When fuel surcharges started popping up on invoices of restaurant food orders all over the country, sometimes adding 4 percent to 7 percent to the bill itself, many businesses could understand the rising costs for distribution companies to operate based on the almost $4 a gallon prices, thus justifying the need for a surcharge.

Restaurants were not the only ones feeling the pinch of fuel surcharges, as cab companies started tacking on a fares for riders, including a $1 fuel surcharge that was granted in October and extended through January 2009 by City Council.

Yet, when the price of a barrel of oil started to plummet from the record $140 per barrel to less than half of that in a month’s time, many consumers started to wonder how long the fuel surcharge would last.

Michael Priola, executive chef at Nantuckets Restaurant in Fenwick Island, has been a huge opponent of the surcharge and told The Dispatch that the charges have finally started to come off his weekly bills.

“They started coming off the bills within the last two weeks and some companies you had to complain before they would take it off,” said Priola. “It was starting to get to a point when gas was at a $1.50 a gallon that they couldn’t justify putting a $6 fuel charge per order.”

Some municipalities have implemented a fuel surcharge for trash pickup, although Ocean City did not fall into that category, according to Public Works Director Hal Adkins, who said that Ocean City has never added such a charge to trash pickup.  With that said, and the price of gas continuing to fall, Adkins along with City Manager Dennis Dare have been making a number of cuts to fuel usage amongst town vehicles, thus saving money on gas, rather than charging consumers extra for what it used.

Sysco, the nation’s largest food distributor that boasted over $37.5 billion in gross revenue in 2008, just recently took off their fuel surcharge, according to a few local proprietors who asked not to be named, who hinted that criticizing the company for a $6 fuel charge wasn’t “smart business” when compared to all that the company does for its customers.  Pocomoke-based Lankford-Sysco is Ocean City’s largest food distributor and declined to comment on the surcharges.

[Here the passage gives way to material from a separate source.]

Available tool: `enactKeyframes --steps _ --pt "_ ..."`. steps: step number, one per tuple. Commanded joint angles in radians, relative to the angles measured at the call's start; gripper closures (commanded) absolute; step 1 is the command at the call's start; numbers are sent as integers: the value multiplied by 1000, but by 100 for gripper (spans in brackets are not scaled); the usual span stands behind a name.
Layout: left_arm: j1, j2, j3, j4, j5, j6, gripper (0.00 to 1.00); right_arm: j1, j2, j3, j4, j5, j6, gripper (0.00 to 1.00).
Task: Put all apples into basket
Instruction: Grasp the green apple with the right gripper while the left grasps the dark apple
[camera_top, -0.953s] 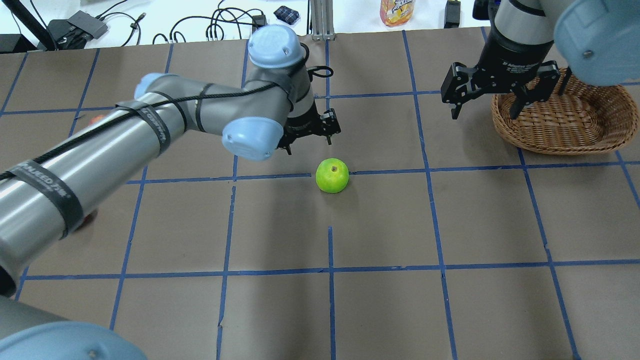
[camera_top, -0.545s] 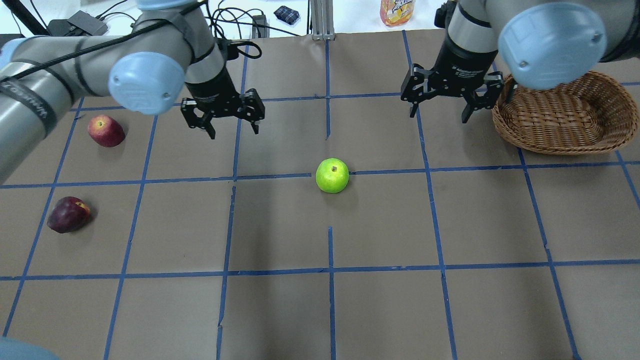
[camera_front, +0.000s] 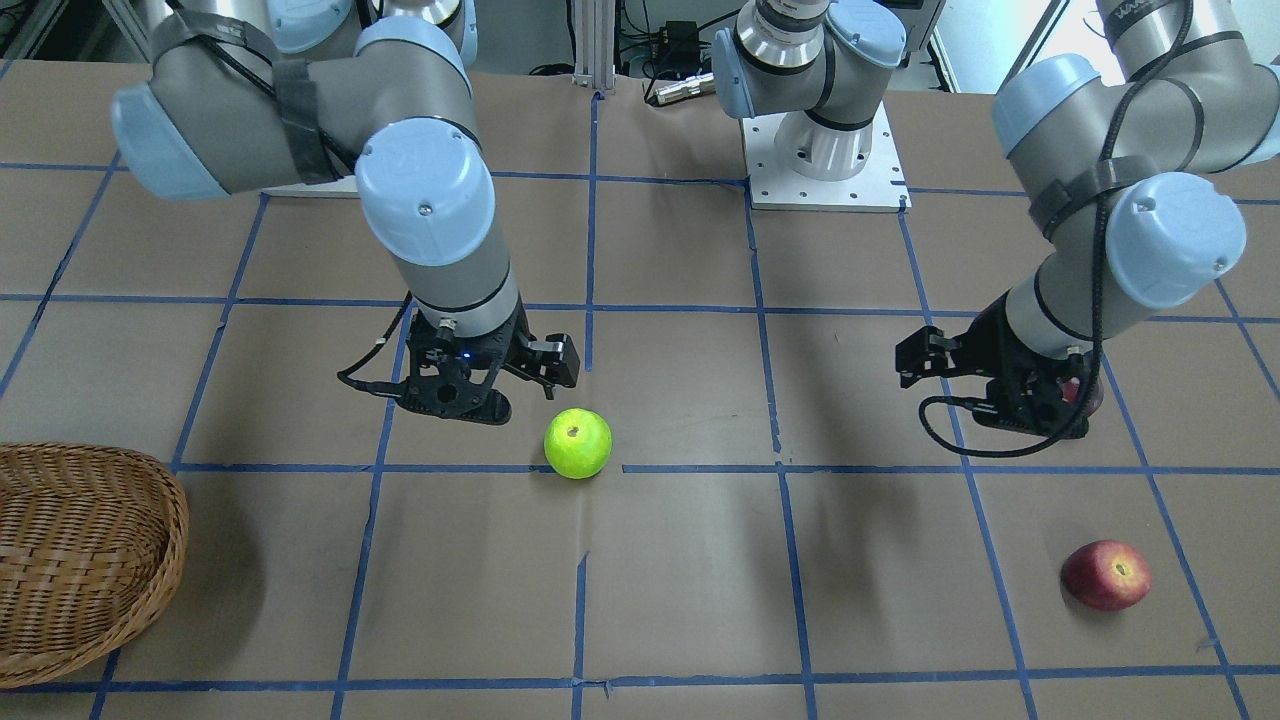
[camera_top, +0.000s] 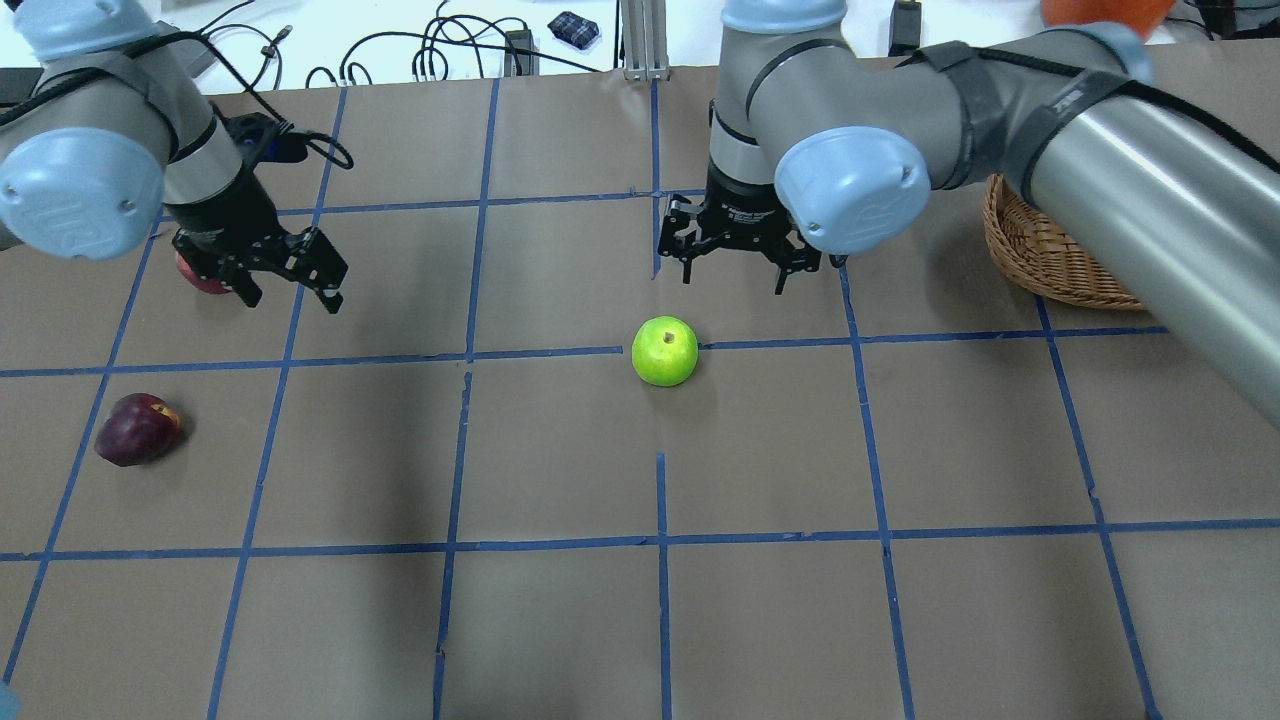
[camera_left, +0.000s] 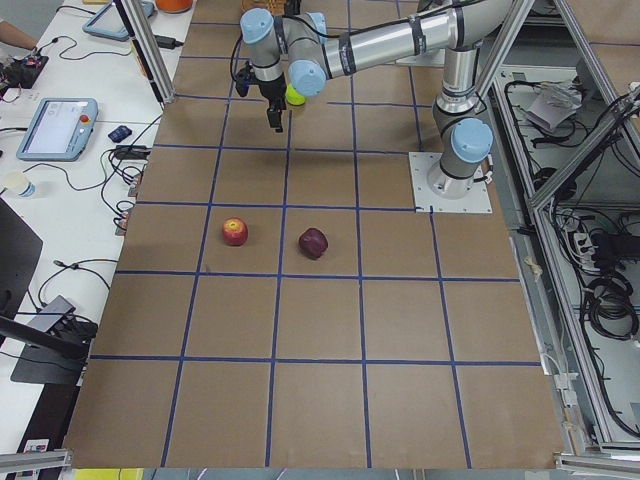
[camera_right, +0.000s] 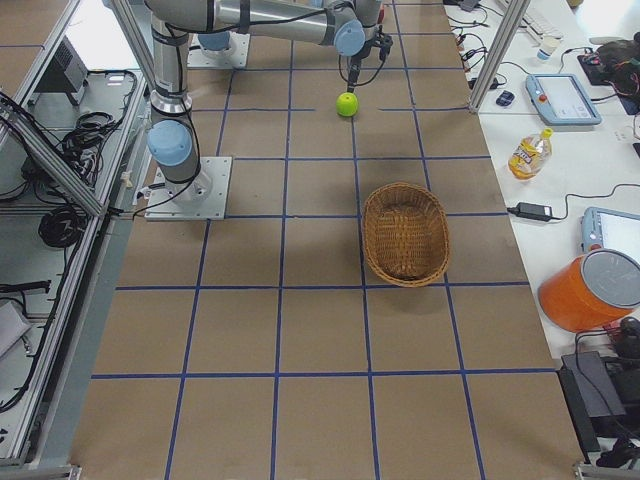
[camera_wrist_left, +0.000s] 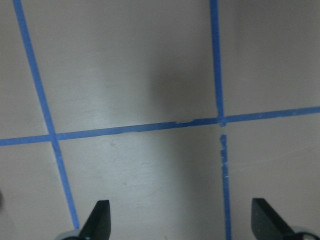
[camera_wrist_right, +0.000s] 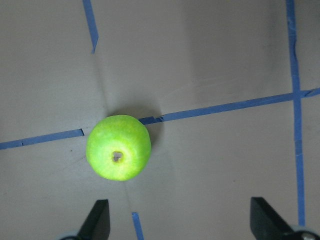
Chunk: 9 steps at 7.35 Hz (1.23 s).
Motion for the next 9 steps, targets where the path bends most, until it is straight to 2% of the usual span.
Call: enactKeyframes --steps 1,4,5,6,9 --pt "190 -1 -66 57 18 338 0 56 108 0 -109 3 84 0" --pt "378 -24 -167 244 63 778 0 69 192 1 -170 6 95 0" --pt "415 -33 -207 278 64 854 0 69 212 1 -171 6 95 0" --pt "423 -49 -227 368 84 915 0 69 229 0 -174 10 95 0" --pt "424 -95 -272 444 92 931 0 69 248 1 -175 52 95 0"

Priola said that in the summertime, a busy restaurant could spend a few hundred dollars a week in surcharges, and with restaurants seeing dwindling clientele and rising costs of the food itself, the surcharge ended up leaving a bad taste in more than a few mouths.

“It’s kind of a slap in the face.  No one liked the high fuel prices, but those companies used to absorb that as a cost of doing business,” said Priola.

Priola said the rising price of food has been an ongoing concern, but added that certain high-priced items are actually more inexpensive than ever in this new economic climate.

“It’s cheaper to eat lobster right now than it is to eat crabs,” said Priola, “The companies have to move it, but no one is treating themselves to lobster dinners right now.  So, that won’t necessarily equate to lower menu prices, but you will see more specials being done with lower lobster and beef prices.”

As for cab fuel surcharges, Mayor Rick Meehan said that the $1 per ride surcharge was granted and later extended into 2009 by City Council because “they waited until prices had been pretty high for sometime before they came to us and asked for help,” said Meehan.

The City Council will reevaluate the need for the $1 cab surcharge sometime in the early part of 2009, and if it follows suit, it might just be another surcharge that finally is running out of gas.